**YOUR TASK:** After repeating the line containing "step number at", stop; until then, repeat each line of the listing below exactly, starting with the first.
[[ SOURCE MATERIAL, beginning ]]
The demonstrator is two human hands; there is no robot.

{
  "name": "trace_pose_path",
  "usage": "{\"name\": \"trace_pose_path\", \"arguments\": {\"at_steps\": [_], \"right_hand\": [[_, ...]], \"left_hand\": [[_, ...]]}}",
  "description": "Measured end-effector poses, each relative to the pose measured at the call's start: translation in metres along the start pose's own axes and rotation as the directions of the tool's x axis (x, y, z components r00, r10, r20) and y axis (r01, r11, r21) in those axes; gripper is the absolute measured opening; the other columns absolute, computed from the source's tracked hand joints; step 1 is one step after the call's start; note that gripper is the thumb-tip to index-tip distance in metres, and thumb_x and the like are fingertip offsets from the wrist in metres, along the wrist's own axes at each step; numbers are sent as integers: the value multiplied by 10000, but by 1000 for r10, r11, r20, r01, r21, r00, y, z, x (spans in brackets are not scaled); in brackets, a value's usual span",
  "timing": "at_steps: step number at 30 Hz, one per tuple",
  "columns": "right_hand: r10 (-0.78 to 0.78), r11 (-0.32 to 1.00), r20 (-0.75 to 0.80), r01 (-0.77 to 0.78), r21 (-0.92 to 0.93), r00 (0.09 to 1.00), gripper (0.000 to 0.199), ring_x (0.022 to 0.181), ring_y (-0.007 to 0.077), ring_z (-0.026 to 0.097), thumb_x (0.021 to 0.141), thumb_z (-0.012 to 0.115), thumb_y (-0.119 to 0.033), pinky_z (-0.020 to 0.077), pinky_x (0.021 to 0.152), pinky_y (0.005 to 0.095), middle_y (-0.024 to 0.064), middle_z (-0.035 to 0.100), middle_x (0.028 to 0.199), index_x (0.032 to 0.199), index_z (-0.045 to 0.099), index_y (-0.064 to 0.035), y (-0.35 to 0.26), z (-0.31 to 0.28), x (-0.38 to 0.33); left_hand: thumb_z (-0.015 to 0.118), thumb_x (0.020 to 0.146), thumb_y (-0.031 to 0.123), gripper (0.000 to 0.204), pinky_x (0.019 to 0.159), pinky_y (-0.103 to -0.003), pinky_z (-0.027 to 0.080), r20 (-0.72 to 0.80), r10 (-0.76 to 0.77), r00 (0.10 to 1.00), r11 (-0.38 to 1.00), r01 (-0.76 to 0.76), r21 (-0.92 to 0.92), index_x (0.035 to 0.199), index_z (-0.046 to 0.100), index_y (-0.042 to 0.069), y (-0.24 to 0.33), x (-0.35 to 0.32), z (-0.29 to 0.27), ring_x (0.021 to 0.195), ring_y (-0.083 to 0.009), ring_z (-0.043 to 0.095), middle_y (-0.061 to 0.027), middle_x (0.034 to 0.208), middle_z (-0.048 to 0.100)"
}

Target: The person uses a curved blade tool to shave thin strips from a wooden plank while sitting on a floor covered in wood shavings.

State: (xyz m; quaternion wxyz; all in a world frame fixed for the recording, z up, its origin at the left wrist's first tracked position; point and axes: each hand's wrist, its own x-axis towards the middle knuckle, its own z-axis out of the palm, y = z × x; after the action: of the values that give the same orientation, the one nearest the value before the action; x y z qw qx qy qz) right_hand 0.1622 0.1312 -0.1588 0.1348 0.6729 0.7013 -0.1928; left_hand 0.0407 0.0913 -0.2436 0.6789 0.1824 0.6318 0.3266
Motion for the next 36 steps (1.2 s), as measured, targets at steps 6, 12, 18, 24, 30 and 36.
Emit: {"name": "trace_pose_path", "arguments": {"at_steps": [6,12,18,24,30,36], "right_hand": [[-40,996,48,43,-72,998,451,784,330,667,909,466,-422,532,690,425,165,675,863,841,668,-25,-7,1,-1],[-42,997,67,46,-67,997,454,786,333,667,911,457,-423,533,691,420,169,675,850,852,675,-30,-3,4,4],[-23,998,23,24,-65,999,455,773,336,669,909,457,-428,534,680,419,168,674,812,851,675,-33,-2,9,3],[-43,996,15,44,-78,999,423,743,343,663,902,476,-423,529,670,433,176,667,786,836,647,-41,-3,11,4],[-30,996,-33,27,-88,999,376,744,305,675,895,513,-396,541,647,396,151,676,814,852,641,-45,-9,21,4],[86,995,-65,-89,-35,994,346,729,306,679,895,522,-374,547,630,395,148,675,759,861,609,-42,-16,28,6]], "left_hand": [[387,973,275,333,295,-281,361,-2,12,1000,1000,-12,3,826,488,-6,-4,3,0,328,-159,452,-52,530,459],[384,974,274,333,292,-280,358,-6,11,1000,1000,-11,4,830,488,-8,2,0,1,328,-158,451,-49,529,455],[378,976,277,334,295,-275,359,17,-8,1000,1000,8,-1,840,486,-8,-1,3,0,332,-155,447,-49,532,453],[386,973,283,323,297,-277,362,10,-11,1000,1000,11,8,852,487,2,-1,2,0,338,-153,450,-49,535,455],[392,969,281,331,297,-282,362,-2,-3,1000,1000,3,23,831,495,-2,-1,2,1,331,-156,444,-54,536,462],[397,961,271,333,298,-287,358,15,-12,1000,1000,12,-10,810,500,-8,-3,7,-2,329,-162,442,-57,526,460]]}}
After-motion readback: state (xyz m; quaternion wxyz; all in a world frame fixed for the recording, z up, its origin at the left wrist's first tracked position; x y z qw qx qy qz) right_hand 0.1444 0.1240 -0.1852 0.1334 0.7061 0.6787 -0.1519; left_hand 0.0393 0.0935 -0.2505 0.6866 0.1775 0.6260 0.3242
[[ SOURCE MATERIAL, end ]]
**SOLUTION:**
The demonstrator is two human hands; there is no robot.

{
  "name": "trace_pose_path",
  "usage": "{\"name\": \"trace_pose_path\", \"arguments\": {\"at_steps\": [_], \"right_hand\": [[_, ...]], \"left_hand\": [[_, ...]]}}",
  "description": "Measured end-effector poses, each relative to the pose measured at the call's start: translation in metres along the start pose's own axes and rotation as the directions of the tool's x axis (x, y, z components r00, r10, r20) and y axis (r01, r11, r21) in those axes; gripper is the absolute measured opening; the other columns absolute, computed from the source's tracked hand joints; step 1 is one step after the call's start; note that gripper is the thumb-tip to index-tip distance in metres, and thumb_x and the like are fingertip offsets from the wrist in metres, along the wrist's own axes at each step; numbers are sent as integers: the value multiplied by 10000, but by 1000 for r10, r11, r20, r01, r21, r00, y, z, x (spans in brackets are not scaled); in brackets, a value's usual span",
  "timing": "at_steps: step number at 30 Hz, one per tuple",

Besides the given answer, there is nothing more to add.